The line containing "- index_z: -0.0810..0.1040" marks the start. Return it and every later line of the listing below exactly, ending with the last one.
----- Recorded data -----
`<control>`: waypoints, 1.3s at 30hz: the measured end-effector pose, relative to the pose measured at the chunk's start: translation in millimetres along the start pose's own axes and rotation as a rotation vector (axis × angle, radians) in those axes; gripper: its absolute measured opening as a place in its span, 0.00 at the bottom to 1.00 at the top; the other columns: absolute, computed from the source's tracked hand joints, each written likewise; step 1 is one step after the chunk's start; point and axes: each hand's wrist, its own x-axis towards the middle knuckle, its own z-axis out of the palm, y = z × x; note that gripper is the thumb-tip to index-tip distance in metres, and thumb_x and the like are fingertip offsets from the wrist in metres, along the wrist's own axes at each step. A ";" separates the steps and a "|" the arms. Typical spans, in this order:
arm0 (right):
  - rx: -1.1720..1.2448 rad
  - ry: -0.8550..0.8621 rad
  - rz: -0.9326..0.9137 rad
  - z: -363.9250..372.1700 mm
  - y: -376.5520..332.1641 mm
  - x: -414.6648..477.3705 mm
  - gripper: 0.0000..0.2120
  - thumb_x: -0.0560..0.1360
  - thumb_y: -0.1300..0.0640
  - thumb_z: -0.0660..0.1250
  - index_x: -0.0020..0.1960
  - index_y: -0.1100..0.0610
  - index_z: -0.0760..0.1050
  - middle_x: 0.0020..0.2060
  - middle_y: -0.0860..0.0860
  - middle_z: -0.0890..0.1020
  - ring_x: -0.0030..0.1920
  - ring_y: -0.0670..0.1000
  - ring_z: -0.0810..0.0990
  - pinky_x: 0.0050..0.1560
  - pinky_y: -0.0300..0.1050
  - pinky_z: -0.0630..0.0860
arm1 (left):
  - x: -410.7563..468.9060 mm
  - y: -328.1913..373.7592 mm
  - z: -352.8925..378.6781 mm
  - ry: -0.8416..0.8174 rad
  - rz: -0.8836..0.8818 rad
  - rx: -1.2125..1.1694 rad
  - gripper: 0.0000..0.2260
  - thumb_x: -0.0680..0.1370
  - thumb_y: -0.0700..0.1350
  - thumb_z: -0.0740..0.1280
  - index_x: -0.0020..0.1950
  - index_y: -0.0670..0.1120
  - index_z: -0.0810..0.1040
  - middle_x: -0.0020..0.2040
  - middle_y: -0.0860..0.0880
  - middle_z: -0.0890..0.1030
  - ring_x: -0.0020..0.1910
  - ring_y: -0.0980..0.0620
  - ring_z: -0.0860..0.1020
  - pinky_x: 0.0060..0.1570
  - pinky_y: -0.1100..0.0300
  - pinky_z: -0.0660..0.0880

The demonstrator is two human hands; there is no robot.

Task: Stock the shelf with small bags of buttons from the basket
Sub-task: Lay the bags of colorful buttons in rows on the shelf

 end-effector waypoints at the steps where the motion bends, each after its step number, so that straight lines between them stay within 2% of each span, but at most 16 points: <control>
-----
* Solution for this problem
  - index_z: -0.0810..0.1040
  - middle_x: -0.0020..0.2040
  - middle_y: -0.0860..0.0880
  - middle_z: -0.0890..0.1030
  - ring_x: -0.0020..0.1910
  - ring_y: -0.0980..0.0620
  - ring_z: -0.0860..0.1020
  - pinky_x: 0.0060..0.1570
  - pinky_y: -0.1100..0.0300
  - pinky_z: -0.0660..0.0880

The demonstrator is two human hands; there is no robot.

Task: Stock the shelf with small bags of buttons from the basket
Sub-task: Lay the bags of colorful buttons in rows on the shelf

 end-effector waypoints at the steps where the motion bends, each after its step number, so that straight lines between them stay within 2% of each span, but at most 16 points: <control>

Nothing else is needed to finish the exercise.